True Randomness vs Pseudo-Randomness

The crux of Fisher’s invention is the randomization procedure that decides which subject gets the treatment. This required all scientists to devise ways to generate a sequence of randomly generated numbers. However, when computer scientists started to deal with the problem of generating random numbers via algorithms, they realized that it was impossible to generate a sequence of numbers that was truly random.
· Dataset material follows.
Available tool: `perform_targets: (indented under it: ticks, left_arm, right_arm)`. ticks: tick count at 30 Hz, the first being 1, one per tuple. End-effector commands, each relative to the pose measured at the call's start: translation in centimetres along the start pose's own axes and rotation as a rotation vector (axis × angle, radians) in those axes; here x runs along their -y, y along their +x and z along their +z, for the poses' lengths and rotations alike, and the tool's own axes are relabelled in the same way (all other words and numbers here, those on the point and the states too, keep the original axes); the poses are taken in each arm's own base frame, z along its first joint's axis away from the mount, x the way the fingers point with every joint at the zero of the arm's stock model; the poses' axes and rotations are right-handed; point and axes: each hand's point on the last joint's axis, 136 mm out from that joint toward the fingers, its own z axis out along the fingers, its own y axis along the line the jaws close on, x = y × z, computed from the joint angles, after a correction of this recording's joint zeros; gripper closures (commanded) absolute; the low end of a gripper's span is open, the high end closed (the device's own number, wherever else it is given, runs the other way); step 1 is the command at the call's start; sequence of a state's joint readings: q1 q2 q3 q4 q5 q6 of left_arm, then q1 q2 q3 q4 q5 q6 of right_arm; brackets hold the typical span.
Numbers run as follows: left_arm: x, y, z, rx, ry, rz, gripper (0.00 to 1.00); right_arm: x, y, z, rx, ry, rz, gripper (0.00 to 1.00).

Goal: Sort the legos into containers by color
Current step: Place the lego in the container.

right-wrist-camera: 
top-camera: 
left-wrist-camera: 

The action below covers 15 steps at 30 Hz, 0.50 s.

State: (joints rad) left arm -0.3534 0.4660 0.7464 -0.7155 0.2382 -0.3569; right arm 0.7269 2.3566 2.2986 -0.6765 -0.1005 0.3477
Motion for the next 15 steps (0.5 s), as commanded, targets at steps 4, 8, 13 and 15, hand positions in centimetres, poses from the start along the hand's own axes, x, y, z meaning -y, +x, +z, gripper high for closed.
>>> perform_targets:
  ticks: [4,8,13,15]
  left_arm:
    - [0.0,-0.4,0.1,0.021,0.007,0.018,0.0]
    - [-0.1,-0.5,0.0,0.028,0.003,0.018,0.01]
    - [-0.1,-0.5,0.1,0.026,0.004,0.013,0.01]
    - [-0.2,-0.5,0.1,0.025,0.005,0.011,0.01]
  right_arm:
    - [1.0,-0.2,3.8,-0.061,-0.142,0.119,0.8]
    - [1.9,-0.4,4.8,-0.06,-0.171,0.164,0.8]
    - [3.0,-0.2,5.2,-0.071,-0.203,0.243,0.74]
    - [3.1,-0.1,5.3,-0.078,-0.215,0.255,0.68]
Today, all random number generating algorithms require a seed which is what grants the perception of randomness to the sequence of numbers. If the same seed is used, the exact same sequence of numbers can be recovered. For the modern-day experimenter, this is not a frequent problem but as a practice, it needs to be taken care that the seed is in no way associated with the treatment being given.

Conclusion

As you read further into experimentation and statistics, you will realize that a lot of what is guaranteed in statistics is based on the idea of true randomization and a sufficiently large sample size. In reality though, both assumptions end up being idealistic in many real-world scenarios. For such scenarios where an RCT cannot be run, various alternate algorithms and tools have been proposed. Some examples of these methods are the Interrupted Time Series, the Regression Discontinuity Design, and Instrumental Variables. These methods have been grouped under the broader category of Quasi-Experimental Designs.

But these come with their assumptions and constraints that are often more challenging to meet. Despite all their limitations, RCTs provide one of the sharpest ways to cancel out all confounding biases in a causal study and isolate the change being studied.

For the same reason, A/B tests continue to be the gold standard of causal discovery available to modern tech-experimenters.